━━━ EXTRACTED DATA ━━━

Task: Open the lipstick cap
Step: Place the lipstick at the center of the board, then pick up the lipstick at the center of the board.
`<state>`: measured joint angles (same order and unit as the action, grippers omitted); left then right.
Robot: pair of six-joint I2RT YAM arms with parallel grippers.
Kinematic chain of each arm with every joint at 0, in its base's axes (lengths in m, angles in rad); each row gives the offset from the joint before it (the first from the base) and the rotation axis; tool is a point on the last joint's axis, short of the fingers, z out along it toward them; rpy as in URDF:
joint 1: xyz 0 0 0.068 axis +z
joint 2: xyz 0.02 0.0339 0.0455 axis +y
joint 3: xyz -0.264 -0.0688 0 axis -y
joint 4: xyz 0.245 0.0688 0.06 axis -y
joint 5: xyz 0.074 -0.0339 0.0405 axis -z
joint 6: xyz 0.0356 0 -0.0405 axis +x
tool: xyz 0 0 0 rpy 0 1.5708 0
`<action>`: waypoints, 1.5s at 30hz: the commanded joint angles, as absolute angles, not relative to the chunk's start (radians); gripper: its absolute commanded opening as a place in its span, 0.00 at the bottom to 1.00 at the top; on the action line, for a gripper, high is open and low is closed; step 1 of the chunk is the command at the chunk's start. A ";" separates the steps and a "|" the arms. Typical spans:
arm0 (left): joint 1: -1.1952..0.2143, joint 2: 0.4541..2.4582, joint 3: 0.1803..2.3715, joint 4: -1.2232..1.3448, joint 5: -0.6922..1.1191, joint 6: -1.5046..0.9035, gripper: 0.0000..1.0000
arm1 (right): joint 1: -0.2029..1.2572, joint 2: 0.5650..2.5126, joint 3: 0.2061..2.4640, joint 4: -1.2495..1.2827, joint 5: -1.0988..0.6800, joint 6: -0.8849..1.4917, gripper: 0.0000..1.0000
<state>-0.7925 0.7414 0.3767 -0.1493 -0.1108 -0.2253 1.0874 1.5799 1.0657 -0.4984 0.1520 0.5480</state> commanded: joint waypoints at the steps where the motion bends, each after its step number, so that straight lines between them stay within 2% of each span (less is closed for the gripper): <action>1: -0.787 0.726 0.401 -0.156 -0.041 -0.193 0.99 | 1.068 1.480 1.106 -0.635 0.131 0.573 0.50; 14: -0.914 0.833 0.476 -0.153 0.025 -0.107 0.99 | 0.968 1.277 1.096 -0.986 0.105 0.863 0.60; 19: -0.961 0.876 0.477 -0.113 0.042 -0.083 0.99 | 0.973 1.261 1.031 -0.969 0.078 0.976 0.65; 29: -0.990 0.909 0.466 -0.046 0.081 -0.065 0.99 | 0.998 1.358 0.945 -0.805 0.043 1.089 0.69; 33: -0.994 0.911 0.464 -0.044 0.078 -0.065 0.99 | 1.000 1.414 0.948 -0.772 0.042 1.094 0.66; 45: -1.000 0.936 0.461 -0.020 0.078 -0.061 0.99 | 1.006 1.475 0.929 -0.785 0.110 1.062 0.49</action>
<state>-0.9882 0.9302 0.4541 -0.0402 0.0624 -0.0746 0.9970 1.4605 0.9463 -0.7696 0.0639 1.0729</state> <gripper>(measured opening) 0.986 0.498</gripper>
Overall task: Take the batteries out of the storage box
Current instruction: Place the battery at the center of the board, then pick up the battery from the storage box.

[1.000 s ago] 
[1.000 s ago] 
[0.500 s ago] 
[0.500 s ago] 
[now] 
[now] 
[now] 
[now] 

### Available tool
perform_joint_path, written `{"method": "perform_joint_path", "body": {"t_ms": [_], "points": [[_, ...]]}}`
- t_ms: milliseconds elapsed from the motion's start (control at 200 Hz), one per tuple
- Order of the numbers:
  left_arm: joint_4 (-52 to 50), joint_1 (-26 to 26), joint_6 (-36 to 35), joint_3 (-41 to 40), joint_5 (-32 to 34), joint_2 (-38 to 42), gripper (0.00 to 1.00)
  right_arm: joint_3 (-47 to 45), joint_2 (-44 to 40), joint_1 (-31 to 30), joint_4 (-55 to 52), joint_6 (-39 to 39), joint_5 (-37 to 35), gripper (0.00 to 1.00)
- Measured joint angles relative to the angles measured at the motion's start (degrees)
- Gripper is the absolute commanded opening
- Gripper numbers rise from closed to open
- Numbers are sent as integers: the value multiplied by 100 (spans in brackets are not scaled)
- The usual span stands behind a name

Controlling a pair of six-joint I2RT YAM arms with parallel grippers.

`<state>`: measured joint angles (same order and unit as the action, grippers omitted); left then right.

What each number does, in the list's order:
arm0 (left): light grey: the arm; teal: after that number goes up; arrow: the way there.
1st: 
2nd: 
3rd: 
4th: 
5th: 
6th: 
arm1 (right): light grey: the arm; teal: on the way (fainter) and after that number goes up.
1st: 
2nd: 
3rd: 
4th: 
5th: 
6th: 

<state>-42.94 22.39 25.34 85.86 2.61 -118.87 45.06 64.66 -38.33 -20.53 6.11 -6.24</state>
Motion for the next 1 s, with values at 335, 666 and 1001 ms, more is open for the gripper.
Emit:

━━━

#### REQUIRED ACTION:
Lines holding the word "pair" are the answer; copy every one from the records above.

#### RESPONSE AREA:
Robot: pair of six-joint I2RT YAM arms with parallel grippers.
Controlling a pair of six-joint I2RT YAM arms with parallel grippers.

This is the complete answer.